▸ What you will do
Among the entries below, find the lines with "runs" and copy them.
○ ○ ○ ○
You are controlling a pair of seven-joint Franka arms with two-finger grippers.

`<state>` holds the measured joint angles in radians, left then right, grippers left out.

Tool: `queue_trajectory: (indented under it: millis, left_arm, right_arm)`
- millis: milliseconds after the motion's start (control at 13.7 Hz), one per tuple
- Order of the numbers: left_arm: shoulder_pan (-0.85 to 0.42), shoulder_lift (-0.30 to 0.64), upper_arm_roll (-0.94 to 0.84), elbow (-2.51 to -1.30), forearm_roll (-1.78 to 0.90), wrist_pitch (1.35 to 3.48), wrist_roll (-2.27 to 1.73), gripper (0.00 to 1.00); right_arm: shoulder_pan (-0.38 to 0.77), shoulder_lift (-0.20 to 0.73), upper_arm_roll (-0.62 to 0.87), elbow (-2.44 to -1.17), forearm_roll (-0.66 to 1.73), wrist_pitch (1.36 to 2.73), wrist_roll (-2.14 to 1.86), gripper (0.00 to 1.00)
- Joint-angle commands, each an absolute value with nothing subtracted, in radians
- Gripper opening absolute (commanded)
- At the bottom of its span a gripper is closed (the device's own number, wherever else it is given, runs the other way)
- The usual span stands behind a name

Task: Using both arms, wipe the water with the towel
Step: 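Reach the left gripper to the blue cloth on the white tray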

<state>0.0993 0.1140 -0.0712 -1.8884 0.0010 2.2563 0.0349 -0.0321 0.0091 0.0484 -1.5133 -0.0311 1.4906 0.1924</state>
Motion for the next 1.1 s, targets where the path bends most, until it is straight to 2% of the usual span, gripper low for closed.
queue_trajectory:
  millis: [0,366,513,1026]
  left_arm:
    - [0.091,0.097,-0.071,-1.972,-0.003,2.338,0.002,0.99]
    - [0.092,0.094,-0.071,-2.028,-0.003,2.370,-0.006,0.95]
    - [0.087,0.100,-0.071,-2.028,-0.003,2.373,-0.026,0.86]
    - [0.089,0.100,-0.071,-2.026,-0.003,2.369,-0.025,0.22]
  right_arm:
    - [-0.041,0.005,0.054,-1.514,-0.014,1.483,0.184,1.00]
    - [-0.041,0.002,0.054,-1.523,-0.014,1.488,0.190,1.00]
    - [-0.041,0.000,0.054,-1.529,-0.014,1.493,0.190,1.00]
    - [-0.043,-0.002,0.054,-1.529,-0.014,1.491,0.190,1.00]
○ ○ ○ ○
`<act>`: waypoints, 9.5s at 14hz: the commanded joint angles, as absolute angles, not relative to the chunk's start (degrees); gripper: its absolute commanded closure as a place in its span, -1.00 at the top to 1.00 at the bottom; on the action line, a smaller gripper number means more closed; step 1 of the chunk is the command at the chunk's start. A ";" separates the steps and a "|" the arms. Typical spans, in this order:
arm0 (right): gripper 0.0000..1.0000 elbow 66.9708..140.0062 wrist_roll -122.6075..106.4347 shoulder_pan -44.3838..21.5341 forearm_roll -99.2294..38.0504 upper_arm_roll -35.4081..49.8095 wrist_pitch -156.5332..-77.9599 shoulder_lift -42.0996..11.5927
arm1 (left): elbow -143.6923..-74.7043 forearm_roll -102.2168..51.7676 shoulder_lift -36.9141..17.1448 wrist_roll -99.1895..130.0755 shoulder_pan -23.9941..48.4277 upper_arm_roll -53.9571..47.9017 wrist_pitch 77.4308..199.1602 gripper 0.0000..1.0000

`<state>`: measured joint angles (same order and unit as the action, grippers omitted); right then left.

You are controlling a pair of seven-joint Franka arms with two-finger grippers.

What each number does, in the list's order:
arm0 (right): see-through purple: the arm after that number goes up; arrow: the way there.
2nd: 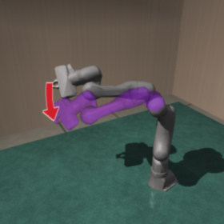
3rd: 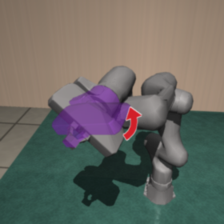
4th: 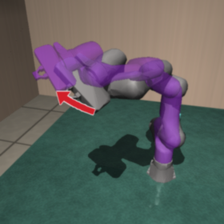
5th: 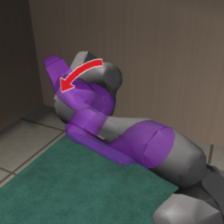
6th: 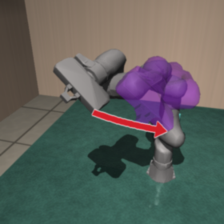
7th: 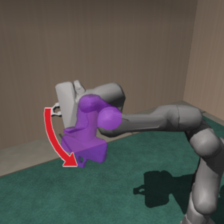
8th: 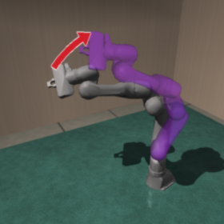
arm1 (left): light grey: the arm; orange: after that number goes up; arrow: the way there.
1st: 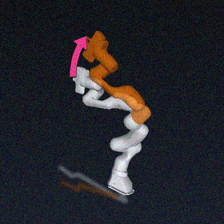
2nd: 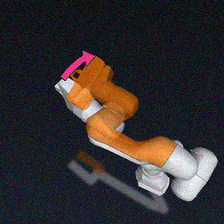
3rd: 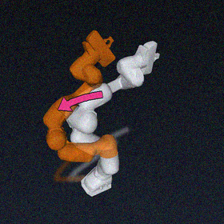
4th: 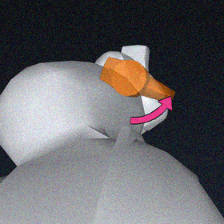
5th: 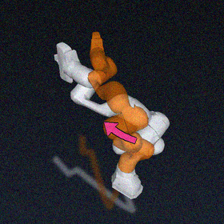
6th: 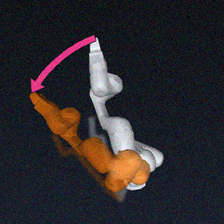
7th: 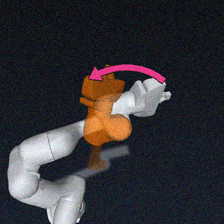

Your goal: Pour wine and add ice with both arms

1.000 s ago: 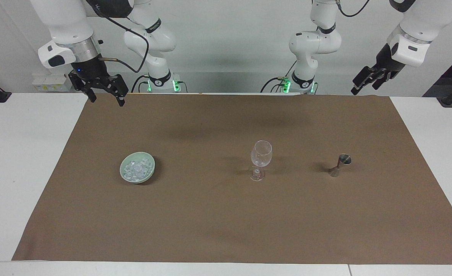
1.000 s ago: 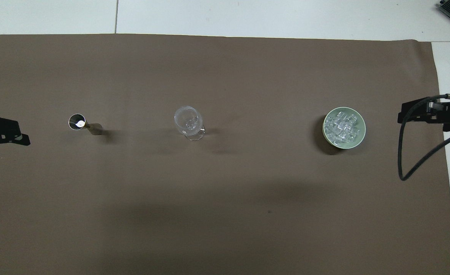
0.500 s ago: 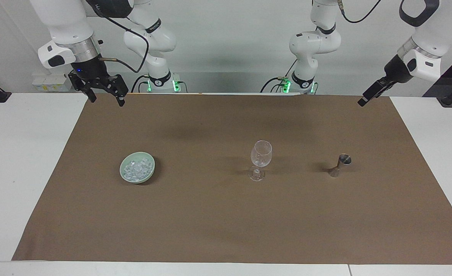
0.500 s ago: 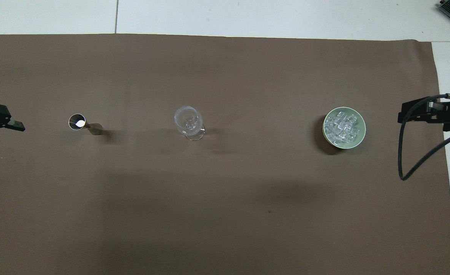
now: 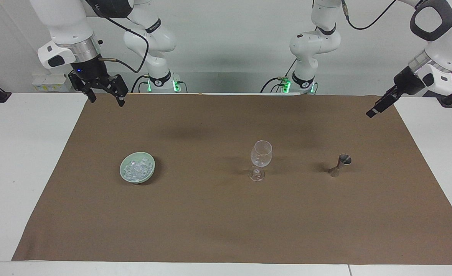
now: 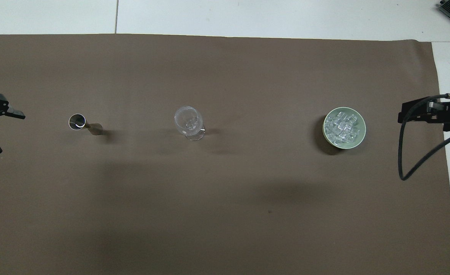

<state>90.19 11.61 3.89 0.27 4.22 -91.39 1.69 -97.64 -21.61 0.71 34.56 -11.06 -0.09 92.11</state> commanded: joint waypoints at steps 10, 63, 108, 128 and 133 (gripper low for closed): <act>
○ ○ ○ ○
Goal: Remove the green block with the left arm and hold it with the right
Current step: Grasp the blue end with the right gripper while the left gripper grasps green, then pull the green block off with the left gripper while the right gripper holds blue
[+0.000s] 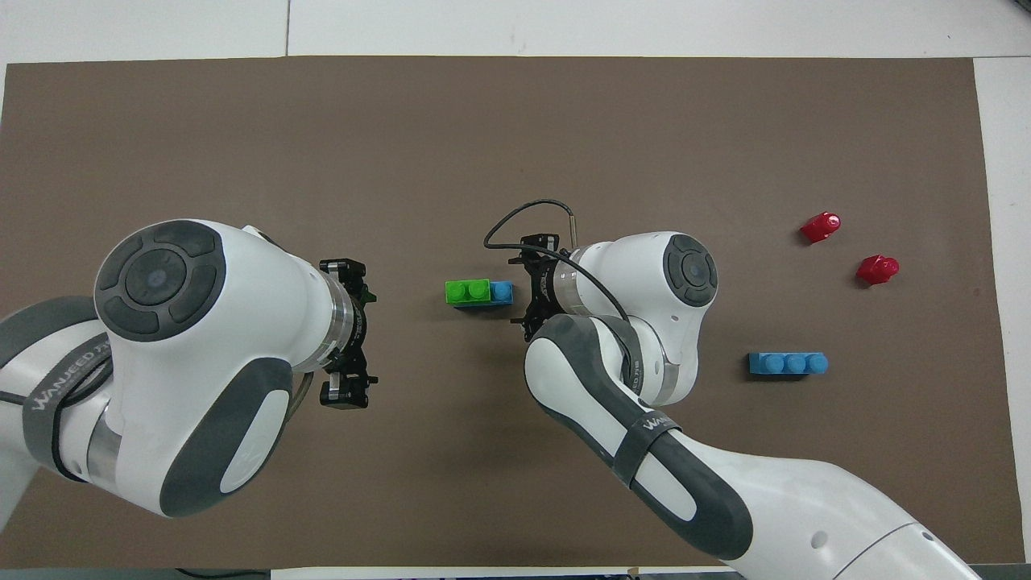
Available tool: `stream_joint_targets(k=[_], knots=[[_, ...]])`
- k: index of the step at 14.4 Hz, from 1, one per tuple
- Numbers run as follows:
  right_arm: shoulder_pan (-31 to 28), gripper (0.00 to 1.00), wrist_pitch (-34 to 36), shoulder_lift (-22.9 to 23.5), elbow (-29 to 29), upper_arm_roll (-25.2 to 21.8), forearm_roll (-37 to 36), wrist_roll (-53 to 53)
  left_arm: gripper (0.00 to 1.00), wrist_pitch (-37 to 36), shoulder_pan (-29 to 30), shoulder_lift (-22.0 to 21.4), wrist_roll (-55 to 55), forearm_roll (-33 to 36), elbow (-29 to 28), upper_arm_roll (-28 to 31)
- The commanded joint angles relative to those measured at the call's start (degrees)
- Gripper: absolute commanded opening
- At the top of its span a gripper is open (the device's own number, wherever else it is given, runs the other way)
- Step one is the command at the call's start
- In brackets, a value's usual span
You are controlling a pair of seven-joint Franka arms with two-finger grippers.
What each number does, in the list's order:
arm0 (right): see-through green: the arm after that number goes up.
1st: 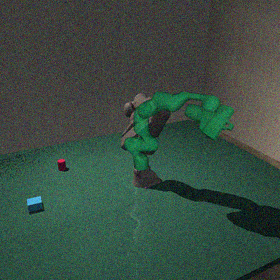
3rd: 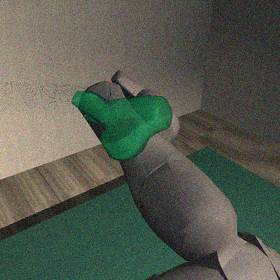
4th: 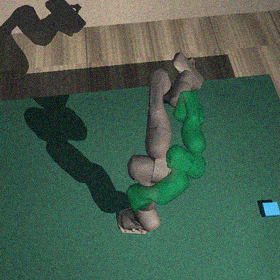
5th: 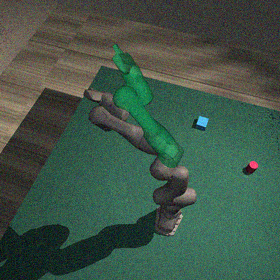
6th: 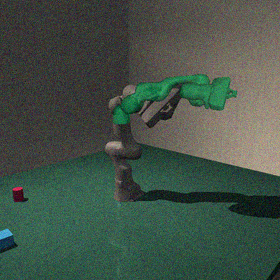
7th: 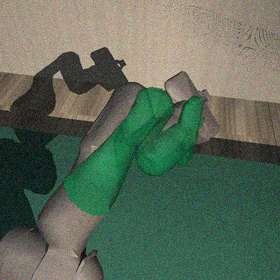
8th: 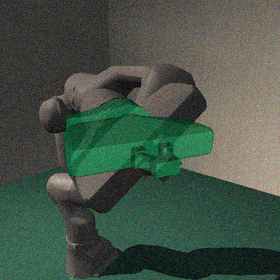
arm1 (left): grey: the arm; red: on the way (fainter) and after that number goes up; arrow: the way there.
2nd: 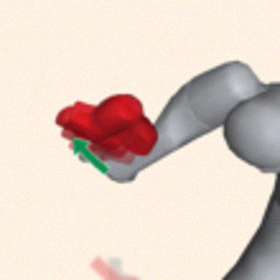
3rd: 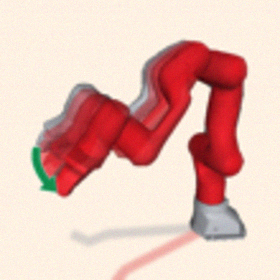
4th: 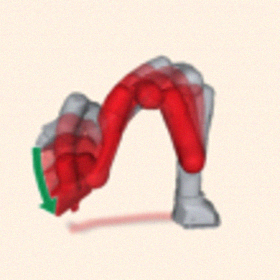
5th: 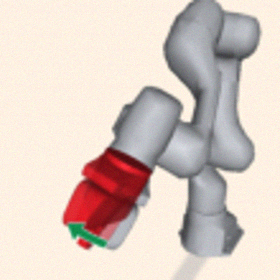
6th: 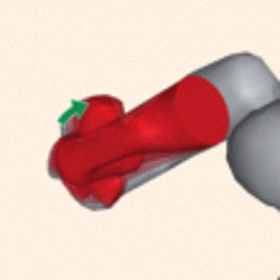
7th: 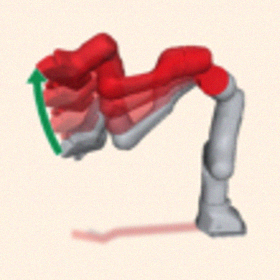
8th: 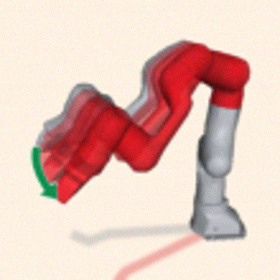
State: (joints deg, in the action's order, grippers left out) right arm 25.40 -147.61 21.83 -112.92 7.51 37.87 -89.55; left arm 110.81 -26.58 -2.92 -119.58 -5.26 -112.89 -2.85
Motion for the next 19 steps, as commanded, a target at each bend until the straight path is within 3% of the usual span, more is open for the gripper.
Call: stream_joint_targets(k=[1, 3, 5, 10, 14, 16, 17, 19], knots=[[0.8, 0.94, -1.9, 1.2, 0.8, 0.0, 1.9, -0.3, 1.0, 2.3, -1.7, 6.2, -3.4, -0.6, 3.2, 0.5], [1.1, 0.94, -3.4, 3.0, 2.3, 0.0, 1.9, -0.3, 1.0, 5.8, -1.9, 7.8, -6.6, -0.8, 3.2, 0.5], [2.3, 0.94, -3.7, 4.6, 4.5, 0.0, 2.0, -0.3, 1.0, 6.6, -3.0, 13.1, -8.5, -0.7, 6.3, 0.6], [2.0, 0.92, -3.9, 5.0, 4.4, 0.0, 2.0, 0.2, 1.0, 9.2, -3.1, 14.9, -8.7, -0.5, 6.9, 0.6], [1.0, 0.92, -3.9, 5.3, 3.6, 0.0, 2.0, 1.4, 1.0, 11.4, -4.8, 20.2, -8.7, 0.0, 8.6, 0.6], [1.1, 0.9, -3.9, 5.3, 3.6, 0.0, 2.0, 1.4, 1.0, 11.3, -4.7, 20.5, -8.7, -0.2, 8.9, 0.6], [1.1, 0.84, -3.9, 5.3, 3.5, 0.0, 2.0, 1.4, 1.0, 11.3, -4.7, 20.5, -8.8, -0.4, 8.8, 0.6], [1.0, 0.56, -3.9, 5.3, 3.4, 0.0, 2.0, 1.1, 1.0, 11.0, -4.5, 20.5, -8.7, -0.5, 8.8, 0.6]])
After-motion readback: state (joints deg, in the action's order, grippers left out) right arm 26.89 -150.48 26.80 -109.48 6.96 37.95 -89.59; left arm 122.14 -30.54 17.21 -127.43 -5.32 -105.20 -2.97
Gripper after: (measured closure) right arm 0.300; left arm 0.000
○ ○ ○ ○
▸ Written answer
- At the bottom of its span a gripper is closed (the device's own number, wherever else it is given, runs the other way)
- At the top of its span a gripper is open (the device's own number, wherever else it is given, runs the other way)

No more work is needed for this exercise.